P.S. I highly recommend you check out Gourmet Nutrition for dozens of delicious and healthy meal options to support both muscle gain and fat loss.
What you need:
-Blender because well, you need to blend the damn thing
–Fruit for flavor, high quality nutrients, and carbohydrates for energy
-Spinach or Greens, you wont even taste it and the added veggies are vital to balance a high-protein diet
– Protein to support muscle growth and tissue repair
–Topper/Texture adder for additional nutrients and to bring the whole recipe together
– Optional: Creatine monohydrate to support high performance training, or a greens supplement to fill nutritional gaps
It’s much easier to make a few shakes at a time, throw your shaker in the fridge, and grab it as you run out the door. Here are my top-four favorite Super shakes to help you pack on the pounds.
High Protein Piña Colada:
This is an awesome post-workout shake, especially when the weather gets warm. This shake is packed with protein and high-performance super foods like coconut, green tea, and pineapple. I’ve found its best to play around with fluid amounts until you determine how thick’n chunky you like your shakes.
- 1 frozen banana
- 1/2 cup frozen pineapple
- 1/2 cup coconut milk
- 1 cups ice
- 50 grams protein (1-2 scoop vanilla protein powder
- 2 tablespoons of shredded, unsweetened coconut (texture and flavor overload added flavor)

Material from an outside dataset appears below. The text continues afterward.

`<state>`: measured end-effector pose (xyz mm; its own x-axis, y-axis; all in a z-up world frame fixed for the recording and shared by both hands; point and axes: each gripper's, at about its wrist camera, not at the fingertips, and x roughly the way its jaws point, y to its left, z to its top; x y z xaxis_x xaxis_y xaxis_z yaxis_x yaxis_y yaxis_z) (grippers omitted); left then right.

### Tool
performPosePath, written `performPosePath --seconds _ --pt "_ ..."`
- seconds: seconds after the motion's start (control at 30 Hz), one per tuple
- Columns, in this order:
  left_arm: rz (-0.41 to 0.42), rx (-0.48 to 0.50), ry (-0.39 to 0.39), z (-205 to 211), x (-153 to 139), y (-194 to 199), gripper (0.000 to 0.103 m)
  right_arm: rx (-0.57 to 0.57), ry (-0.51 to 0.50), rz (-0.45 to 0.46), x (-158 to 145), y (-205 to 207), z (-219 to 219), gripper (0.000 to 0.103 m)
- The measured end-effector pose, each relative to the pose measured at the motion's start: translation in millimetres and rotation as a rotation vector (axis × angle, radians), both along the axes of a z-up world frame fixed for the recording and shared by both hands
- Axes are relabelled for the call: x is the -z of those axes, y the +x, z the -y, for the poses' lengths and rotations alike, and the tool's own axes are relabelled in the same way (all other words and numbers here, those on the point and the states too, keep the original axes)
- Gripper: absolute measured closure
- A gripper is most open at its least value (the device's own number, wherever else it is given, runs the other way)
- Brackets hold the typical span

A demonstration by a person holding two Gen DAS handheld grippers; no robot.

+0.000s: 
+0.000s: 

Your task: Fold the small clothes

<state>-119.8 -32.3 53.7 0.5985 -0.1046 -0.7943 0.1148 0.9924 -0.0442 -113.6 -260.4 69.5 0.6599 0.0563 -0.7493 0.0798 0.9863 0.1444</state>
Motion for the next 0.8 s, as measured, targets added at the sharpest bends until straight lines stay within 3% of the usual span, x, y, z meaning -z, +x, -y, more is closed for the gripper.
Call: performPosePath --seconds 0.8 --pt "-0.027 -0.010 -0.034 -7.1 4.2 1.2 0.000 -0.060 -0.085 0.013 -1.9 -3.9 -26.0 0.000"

- 1 cup green tea Or 1 cup water (pick one, one)
Mixed Berry Blast:
The Berry Blast is my go-to when I’m in a rush with 5 a.m. clients. I’ll whip up a batch and fill up two shakers. Generally, I’ll down one as I wake up and throw the other back post-workout. To maximize post workout efficiency and restoration of glycogen stores drop out the Virgin Unrefined coconut oil to minimize fat intake.
– 1 cup frozen mixed berries
– 2 scoops vanilla protein
– 2 tablespoons milled flax
– 1 cup spinach
– 1tablespoon raw, unrefined coconut oil
– 1 cup green tea or water (pick one)
This a high calorie shake with a decent amount of fat. I use this a lower-carb snack option and its best used sparingly. That said, you might roll over and pass out with a smile on your face after downing this nutty beast.
– 2 scoops protein (I prefer vanilla, but chocolate works here too)
– 1 cup spinach
– 2 tablespoons milled flax
– 2 tablespoons peanut butter
– ¼ cup pecans (cashews also work)
– 1 cup water or Green tea (pick one)
Raspberry Chocolate Goodness:
This shake works best as a post-workout shake, a quick breakfast, or a healthy desert. If you are looking for fat loss keep this decadent treat for a post-workout treat due to the carbohydrate count.
-1 Cup Raspberries (frozen)
-2 Scoops Chocolate Whey Protein
-1.5 Cups Raw Spinach
-1 Cup Coconut Milk
– ½ cup water, ½ cup ice.
Directions: Yes, these are all the Same.
- Place all ingredients into the blender in this order. Seriously, this order works best:
- Ice first
- Frozen fruit over fresh
- Throw in veggies- spinachor Onnit powdered greens wont even be tasted but provide a huge influx of awesome phytonutrients for those lacking in the Veggie department.
- Protein powder—gainz bro. I recommend Bio Trust.
- Nuts, Seeds, and Toppers– I add nuts and seeds to most shakes for flavor, high quality nutrients, and fiber. Nut butters work well, although the name still disturbs me. Nut. Butters. Weird.
- Liquid—I prefer water or green tea between ½-1 cup. This is highly variable as more liquid means a thinner shake. Play around with your preference.
- Blend for 30 seconds or until desired consistency.
- Drink and enjoy, a finish with push-ups to increase anabolism and muscle gainzzz by 500% bro. I’m kidding. Seriously. But really, do the push-ups anyways.
How to Implement It:
Building muscle isn’t impossible, you need a clear picture or where you’re going and what success looks like. After that, it’s all about making small changes that have a long lasting impact.
Start by drinking one shake everyday and watch the your shirt sleeves stretch and your our strength to skyrocket. Then, after a few weeks drop by and comment below on your favorite shake and we’ll chat from there.
Yes, building muscle is really that simple.